Although O2 occupancies at each xenon site are estimated above, contributions of each binding site to ΔR1 of each amide proton are expected to be different, as borne out by Fig. 4b. For instance, the amide protons of residues 129, 130, 153, and 154 exhibit large PREs from site 5 due to their proximity to bound oxygen molecules, even though the O2 occupancy at site 5 is much smaller than that for sites 1–3. The contributions to ΔR1 from the individual binding sites as a function of distance are given in Supplementary Fig. S5 online. The data can be adequately modeled with a 1/r6 distance dependence.

O2-induced ΔR1 for methyl protons of residues 71–160 was also predicted by the 1/r6-weighted distance analysis in Fig. 6. The R2-value of the correlation between observed and predicted ΔR1 was 0.80. These statistically substantial correlations indicate that O2 molecules associate with cavities 3 and 4. The parameters a, b, c, d, e and f obtained were 1.8, 0.0, 3.1, 0.0, 0.046 (Å6/s), and 0.79 (s−1) respectively. Standard error of the estimate was 3.0 (s−1). The predicted O2 occupancy in cavity 3 is much smaller than that of cavity 4, suggesting that O2 binding to cavity 3 is weaker than that to cavity 4. Furthermore, O2 occupancy at site 2 appears to be lower than that at sites 1 and 3. Although these tendencies are consistent with the results of amide protons, the ratios of parameters a–e between amide and methyl protons are different. We considered two explanations. First, the number of the data of methyl protons we used in the fit is smaller than that for amide protons. Even at a few bars of O2 pressure, line broadening by PREs is sufficiently large to prevent a correct estimate of ΔR1 (see section The paramagnetic effect leads to line broadening). Indeed, the standard error of estimate in the case of methyl protons is four times larger than that of amide protons. Alternatively, the values of the predicted ΔR1 increase very steeply, as the distance is less than 3 Å to the xenon site. For instance, even within the same methyl group, the values for each proton are largely different. Thus, in order to obtain a more quantitative prediction, we need to know the exact location and probability of O2 molecules at these binding sites much more precisely to calculate a correct estimate.
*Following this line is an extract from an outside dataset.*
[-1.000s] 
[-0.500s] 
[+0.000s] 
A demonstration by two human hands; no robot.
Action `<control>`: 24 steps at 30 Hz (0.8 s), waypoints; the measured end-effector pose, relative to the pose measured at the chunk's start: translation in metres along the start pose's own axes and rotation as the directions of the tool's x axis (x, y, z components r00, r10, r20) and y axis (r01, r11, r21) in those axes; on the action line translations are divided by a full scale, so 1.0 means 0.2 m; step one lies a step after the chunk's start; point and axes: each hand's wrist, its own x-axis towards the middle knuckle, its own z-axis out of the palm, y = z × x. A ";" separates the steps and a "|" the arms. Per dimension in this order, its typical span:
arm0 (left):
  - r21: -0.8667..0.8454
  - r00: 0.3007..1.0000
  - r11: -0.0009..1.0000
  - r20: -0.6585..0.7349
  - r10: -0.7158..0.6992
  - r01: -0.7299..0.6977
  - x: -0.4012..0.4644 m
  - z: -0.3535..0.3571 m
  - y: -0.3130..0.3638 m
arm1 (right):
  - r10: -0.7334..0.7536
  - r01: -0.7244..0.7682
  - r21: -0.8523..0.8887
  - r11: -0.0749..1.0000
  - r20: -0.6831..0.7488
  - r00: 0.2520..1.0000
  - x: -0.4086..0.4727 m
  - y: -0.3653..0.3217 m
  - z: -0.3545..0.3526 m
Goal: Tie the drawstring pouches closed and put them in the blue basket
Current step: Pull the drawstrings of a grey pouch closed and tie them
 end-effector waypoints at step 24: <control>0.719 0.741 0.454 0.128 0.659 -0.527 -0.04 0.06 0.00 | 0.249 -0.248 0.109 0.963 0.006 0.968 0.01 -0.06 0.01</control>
According to a calculation by Teng and Bryant, the O2-induced proton relaxation rate constant for a proton in van der Waals contact with O2 is about 6200 s−1 if O2 is bound at all times12. Accordingly, an observed value of 10 s−1 for ΔR1 suggests that the binding probability is ~0.2% or less. However, the O2-bound state probability of the protein seems to be about 5–10 times greater than the predicted binding probability according to our estimation of Kd (i.e., 1.3% at atmospheric pressure). This difference indicates that the effective distance between the O2 and the protein proton is larger than the van der Waals contact. We speculate that O2 does not tightly contact the protein proton and is allowed to move in the cavity space. We discuss the effective distance and dynamics of O2 in hydrophobic cavities in the section: Rotational and translational diffusion of O in hydrophobic cavities. Small, but substantial, ΔR1 values were observed at the residues in the N-terminal domain (i.e., residues 1–70), corresponding to the parameter f, and originates from O2 diffusing around the protein surface and proton spin diffusion, as discussed previously38.
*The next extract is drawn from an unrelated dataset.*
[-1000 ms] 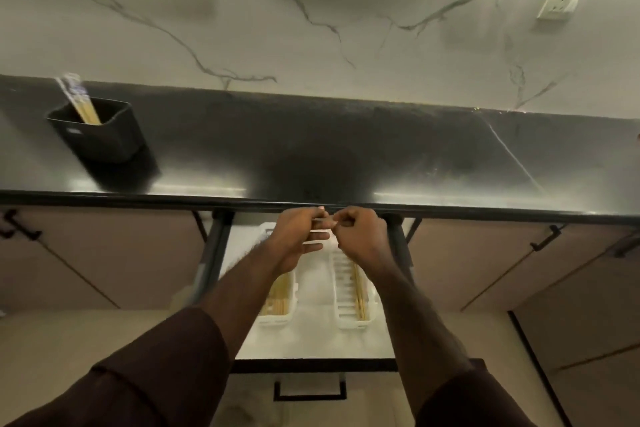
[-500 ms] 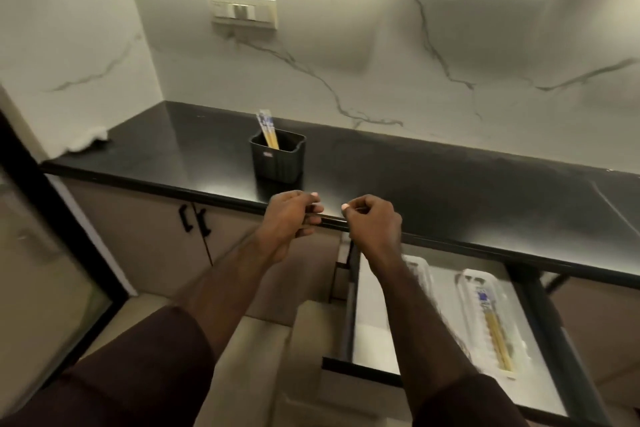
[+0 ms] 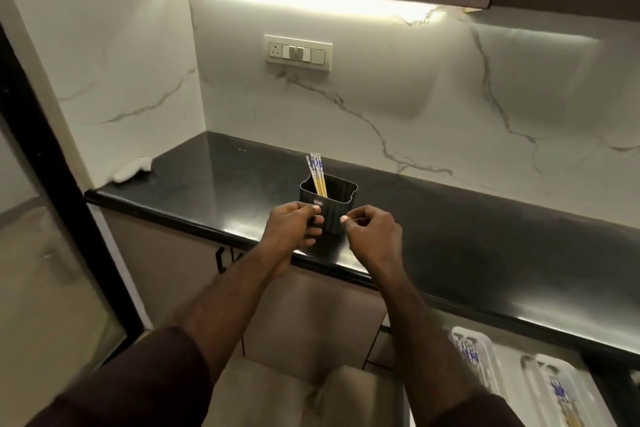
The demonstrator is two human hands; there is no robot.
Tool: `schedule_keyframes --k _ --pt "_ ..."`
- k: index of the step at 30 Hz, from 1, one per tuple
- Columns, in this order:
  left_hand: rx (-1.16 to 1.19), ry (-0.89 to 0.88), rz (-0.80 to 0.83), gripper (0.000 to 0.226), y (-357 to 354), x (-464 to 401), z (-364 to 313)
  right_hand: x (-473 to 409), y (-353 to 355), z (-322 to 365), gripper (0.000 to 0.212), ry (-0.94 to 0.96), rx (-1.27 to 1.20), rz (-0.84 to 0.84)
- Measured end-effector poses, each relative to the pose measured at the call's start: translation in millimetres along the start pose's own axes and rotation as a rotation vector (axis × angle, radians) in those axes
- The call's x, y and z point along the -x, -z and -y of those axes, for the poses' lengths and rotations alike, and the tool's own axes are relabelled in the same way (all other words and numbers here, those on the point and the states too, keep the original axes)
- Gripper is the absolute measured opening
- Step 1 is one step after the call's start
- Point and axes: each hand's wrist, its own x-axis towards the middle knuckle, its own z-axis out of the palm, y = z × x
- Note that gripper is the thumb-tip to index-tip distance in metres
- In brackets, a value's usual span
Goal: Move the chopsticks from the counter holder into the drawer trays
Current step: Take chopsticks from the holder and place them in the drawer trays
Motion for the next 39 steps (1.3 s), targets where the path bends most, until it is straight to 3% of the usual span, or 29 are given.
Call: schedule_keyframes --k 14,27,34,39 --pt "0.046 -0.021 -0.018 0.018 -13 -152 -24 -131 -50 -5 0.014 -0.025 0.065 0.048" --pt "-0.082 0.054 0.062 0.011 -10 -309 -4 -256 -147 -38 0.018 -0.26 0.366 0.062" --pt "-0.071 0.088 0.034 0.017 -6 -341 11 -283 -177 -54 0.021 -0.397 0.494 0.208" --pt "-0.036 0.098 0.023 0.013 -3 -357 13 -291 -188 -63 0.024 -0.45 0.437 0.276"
The paramagnetic effect leads to line broadening

We investigated the line-widths (Δν1/2) of resonance lines in the 15N and 1H dimensions of the refocused-HSQC as a function of O2 concentration. Because the refocused-HSQC39 provides line widths that are directly proportional to the transverse relaxation rate of in-phase nitrogen coherences, R2N, without contributions from 1H relaxation, it is suitable to estimate the contributions of conformational exchange and PRE contributions to the 15N line-width31. Figure S6 shows 1H and 15N line-widths for residues 85, 88, 89, 99, 100, and 118 as a function of dissolved oxygen concentration. To within experimental error, the 15N line widths with increasing O2 concentration are constant for residues around the hydrophobic cavities, while a strong increase in 1H line widths for the same residues is observed. This observation supports the notion that dipolar PRE is the primary cause of line broadening, as this effect is proportional to the square of the gyromagnetic ratio of the nucleus involved. The observation that all of the amide and methyl protons showing severe line broadening and loss of signal intensities are located less than 6 Å from the closest xenon binding site (Table S1) further supports this. These results show that the PRE to the transverse relaxation rates lead to the line broadening.
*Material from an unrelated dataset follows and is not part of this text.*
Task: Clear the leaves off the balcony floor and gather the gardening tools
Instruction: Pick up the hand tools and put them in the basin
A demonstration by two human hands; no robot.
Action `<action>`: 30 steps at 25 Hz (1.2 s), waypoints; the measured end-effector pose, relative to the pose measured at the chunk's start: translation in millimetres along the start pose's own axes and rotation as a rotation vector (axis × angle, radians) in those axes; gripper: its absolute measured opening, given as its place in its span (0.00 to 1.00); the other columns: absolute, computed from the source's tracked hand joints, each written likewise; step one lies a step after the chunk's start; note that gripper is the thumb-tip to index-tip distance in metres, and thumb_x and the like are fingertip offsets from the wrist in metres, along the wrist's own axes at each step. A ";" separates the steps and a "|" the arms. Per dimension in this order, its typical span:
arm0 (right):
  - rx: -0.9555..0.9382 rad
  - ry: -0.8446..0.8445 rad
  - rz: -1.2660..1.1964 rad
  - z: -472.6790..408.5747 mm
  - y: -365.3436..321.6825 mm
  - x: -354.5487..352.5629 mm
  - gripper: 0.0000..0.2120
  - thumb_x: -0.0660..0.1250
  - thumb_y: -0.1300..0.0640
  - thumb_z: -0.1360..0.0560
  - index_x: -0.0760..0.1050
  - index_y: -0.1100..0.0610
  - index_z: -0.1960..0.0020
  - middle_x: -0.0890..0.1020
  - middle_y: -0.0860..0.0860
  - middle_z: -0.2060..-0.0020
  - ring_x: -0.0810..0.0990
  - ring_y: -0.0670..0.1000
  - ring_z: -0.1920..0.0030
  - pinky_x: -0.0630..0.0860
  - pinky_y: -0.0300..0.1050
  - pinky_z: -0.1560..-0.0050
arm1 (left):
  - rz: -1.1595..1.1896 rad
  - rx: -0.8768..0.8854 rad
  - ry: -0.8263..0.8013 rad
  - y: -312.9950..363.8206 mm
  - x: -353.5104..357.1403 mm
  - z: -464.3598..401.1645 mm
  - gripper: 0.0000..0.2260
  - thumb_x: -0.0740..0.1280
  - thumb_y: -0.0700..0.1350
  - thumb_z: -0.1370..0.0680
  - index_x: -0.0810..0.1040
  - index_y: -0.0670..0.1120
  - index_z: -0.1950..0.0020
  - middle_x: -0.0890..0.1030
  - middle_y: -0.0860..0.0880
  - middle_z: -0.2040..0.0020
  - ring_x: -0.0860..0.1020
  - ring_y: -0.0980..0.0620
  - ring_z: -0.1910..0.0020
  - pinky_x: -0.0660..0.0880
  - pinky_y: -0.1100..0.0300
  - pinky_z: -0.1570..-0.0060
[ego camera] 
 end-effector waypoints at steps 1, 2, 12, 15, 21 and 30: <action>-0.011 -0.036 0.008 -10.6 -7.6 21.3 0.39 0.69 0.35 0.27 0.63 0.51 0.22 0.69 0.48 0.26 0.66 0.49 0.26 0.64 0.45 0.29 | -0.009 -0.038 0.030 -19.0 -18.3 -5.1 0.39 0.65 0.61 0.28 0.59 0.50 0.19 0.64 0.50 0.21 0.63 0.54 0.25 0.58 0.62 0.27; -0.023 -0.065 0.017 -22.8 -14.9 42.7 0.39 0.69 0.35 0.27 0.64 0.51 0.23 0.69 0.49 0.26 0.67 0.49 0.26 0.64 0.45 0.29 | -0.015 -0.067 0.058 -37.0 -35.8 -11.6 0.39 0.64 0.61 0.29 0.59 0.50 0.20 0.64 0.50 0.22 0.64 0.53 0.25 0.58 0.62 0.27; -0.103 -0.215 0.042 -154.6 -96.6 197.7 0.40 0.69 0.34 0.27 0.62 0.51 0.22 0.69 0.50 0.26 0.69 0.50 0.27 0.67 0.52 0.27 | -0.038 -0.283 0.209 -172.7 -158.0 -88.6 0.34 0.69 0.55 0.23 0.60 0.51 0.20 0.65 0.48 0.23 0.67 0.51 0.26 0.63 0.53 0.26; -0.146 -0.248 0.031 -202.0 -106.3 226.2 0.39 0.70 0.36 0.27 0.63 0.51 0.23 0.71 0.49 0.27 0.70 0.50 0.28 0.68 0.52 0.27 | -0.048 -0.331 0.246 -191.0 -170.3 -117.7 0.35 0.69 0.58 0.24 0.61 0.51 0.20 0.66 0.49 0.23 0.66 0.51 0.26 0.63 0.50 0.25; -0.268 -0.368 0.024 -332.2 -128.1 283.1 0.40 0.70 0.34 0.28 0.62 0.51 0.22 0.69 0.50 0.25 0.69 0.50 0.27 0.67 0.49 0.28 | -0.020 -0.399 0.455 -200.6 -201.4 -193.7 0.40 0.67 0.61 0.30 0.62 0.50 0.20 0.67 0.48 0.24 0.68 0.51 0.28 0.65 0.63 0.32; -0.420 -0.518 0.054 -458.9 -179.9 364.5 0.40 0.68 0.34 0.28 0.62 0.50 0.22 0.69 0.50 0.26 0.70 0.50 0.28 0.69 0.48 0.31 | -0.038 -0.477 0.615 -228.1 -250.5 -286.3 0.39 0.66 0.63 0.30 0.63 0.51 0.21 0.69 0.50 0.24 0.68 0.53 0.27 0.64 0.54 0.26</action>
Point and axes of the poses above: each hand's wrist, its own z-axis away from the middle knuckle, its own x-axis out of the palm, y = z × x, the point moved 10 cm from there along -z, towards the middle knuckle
Origin of O2-induced chemical shift change

We showed that changes in 15N, 13C, and 1H chemical shifts were specific to O2 and not observed for diamagnetic gases N2 and Ar. We next sought to understand whether O2-induced changes result mainly from the paramagnetic property of O2. In general, localized unpaired electrons of a paramagnet couple to the surrounding nuclei (i.e., hyperfine coupling) and may induce chemical shift changes through spin polarization and delocalization conveyed through the molecular orbitals of the molecule (contact shifts) or through the magnetic field emanating directly from the paramagnetic center (pseudocontact shifts, PCSs). In the case of O2, PCSs result from the anisotropic g-tensor of the unpaired electrons. PCSs depend on the distance between the paramagnet center and the nucleus of interest and the orientation with respect to the principal axes of the magnetic susceptibility tensor (i.e., χ-tensor). If PCSs were significant, the additional magnetic field would be sensed to a similar degree by the nuclei in 15N-1H and 13C-1H bonds and therefore lead to diagonal displacements of signals in 1H/15N and 1H/13C HSQC spectra, where the magnitude of change would be about the same for the bonded nuclei when measured in ppm. Such peak movement was not observed with increasing O2 concentration. To the contrary, 15N and 13C chemical shift changes upon O2 binding were much larger than 1H shift changes. In addition, if oxygen exchanges rapidly with the protein interior without preferred bound orientation or rapidly reorients itself with respect to the protein in the bound state, PCSs would average to zero. Instead, the O2 molecules in the hydrophobic cavities may have frequent collisions with nuclei. The collisions of O2 might allow delocalization of unpaired electron spins to 13C and 15N atoms4041, causing contact shift. In addition, Bezsonova et al. showed a positive correlation between O2-induced chemical shift changes and increases in a collisionally accessible surface area18. These facts indicate that the collisions of O2 in the cavities could be a reasonable reason for relatively large chemical shift perturbation only for 13C and 15N.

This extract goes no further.